RECORDED INFORMATION: Begin

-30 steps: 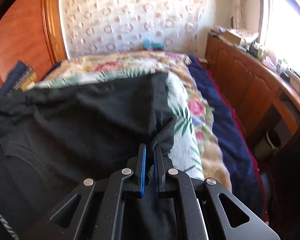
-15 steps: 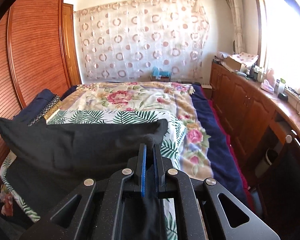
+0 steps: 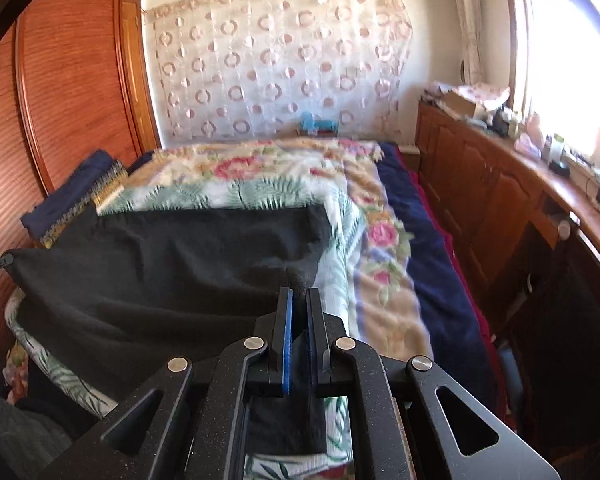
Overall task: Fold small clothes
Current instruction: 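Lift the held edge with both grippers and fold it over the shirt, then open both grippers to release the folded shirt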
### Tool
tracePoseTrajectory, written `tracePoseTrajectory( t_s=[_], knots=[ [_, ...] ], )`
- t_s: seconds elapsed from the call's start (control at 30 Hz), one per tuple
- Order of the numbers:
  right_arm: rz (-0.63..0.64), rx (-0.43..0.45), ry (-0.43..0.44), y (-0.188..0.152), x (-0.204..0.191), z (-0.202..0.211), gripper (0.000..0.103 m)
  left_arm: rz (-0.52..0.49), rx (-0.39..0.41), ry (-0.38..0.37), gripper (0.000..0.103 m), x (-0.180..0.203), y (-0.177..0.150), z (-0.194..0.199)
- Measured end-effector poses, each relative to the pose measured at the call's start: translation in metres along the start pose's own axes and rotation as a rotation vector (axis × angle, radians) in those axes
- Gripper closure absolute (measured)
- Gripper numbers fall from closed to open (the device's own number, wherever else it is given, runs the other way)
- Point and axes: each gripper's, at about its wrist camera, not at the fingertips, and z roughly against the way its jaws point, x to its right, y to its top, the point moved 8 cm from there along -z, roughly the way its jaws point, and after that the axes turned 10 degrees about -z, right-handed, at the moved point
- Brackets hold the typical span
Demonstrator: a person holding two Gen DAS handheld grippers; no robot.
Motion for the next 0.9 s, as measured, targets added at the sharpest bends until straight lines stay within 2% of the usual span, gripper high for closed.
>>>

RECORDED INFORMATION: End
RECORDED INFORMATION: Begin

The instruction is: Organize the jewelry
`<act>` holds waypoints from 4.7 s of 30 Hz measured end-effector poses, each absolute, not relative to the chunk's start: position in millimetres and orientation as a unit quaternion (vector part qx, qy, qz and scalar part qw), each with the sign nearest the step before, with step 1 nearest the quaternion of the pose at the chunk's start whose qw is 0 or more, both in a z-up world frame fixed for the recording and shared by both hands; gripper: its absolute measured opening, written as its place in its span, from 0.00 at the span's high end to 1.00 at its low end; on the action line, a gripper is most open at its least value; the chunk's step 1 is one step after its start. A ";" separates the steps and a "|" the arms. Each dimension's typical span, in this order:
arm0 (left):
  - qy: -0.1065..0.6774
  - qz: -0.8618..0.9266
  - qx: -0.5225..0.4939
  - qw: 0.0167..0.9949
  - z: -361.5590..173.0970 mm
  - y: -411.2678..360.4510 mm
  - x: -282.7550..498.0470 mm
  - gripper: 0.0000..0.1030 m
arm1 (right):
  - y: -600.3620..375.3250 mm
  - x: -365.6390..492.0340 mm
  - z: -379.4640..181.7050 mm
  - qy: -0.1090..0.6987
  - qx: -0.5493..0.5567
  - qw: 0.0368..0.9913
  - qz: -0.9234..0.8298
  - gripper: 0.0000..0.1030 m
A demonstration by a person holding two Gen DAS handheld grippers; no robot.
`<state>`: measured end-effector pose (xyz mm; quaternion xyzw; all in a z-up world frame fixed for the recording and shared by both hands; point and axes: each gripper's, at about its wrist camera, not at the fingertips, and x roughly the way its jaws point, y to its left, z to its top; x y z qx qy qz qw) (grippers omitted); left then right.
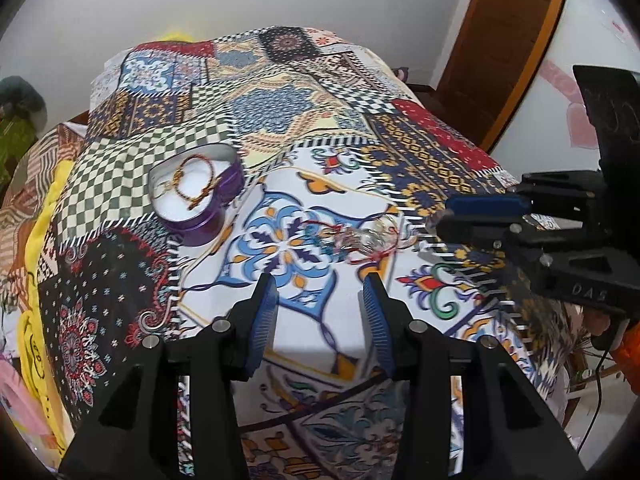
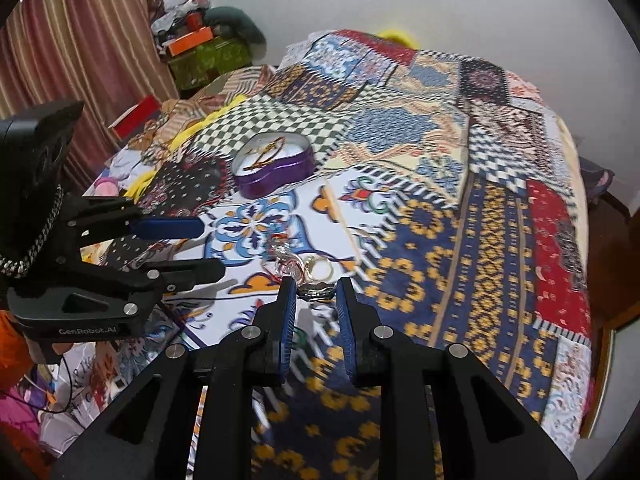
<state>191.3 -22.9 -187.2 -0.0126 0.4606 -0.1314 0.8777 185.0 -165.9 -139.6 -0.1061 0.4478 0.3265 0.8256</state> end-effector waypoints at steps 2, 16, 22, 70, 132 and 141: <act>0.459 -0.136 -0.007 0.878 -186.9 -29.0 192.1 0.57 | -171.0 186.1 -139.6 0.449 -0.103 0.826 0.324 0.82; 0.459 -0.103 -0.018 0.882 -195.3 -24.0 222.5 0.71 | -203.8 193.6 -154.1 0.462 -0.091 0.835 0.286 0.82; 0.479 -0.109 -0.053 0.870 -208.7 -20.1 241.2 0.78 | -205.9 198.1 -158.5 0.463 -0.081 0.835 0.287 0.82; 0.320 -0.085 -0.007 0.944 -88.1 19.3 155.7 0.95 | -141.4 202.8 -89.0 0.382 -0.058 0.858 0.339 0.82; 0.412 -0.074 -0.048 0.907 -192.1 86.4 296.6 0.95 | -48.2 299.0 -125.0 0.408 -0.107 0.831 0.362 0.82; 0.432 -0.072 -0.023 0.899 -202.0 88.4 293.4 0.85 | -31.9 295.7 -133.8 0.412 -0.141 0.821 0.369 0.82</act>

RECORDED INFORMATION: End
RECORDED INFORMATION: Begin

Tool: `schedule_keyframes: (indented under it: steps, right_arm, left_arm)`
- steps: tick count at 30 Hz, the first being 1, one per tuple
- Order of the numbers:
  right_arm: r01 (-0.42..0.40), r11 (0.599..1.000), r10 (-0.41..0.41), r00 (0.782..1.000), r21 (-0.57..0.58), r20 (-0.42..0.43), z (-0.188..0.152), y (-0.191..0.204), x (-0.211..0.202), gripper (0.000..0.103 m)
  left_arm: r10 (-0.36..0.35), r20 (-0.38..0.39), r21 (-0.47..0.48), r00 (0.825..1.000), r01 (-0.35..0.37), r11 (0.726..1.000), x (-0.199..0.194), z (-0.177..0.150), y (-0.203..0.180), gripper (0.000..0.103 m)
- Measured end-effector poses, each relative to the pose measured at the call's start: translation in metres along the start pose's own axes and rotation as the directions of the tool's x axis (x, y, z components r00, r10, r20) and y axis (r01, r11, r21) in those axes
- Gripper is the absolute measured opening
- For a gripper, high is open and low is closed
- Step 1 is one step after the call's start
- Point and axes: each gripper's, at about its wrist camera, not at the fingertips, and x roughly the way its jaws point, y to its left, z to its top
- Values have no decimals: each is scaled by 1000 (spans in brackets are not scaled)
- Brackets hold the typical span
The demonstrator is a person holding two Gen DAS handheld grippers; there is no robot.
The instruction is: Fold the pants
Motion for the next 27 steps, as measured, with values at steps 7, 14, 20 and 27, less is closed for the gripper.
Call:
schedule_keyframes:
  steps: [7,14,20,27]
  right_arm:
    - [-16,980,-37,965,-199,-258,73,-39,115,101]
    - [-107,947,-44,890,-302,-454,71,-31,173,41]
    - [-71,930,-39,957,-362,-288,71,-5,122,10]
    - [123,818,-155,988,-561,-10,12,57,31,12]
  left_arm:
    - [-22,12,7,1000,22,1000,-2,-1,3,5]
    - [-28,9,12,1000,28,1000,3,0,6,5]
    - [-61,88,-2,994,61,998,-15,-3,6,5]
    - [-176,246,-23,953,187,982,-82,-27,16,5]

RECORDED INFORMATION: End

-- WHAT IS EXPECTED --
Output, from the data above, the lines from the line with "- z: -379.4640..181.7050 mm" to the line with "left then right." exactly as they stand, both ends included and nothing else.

-- EXERCISE ANSWER --
  - z: -379.4640..181.7050 mm
  - qy: -0.1090..0.6987
  - qx: -0.5493..0.5567
  - qw: 0.0368..0.9913
  - qz: -0.9234..0.8298
  - gripper: 0.0000..0.1030 m
A demonstration by a person holding two Gen DAS handheld grippers; no robot.
`<state>`: measured end-effector pose (xyz mm; quaternion xyzw; all in a z-up world frame fixed for the recording and shared by both hands; point and axes: each gripper's, at about its wrist camera, not at the fingertips, and x roughly the way its jaws point, y to its left, z to its top; x y z qx qy qz qw) (grippers omitted); left then right.

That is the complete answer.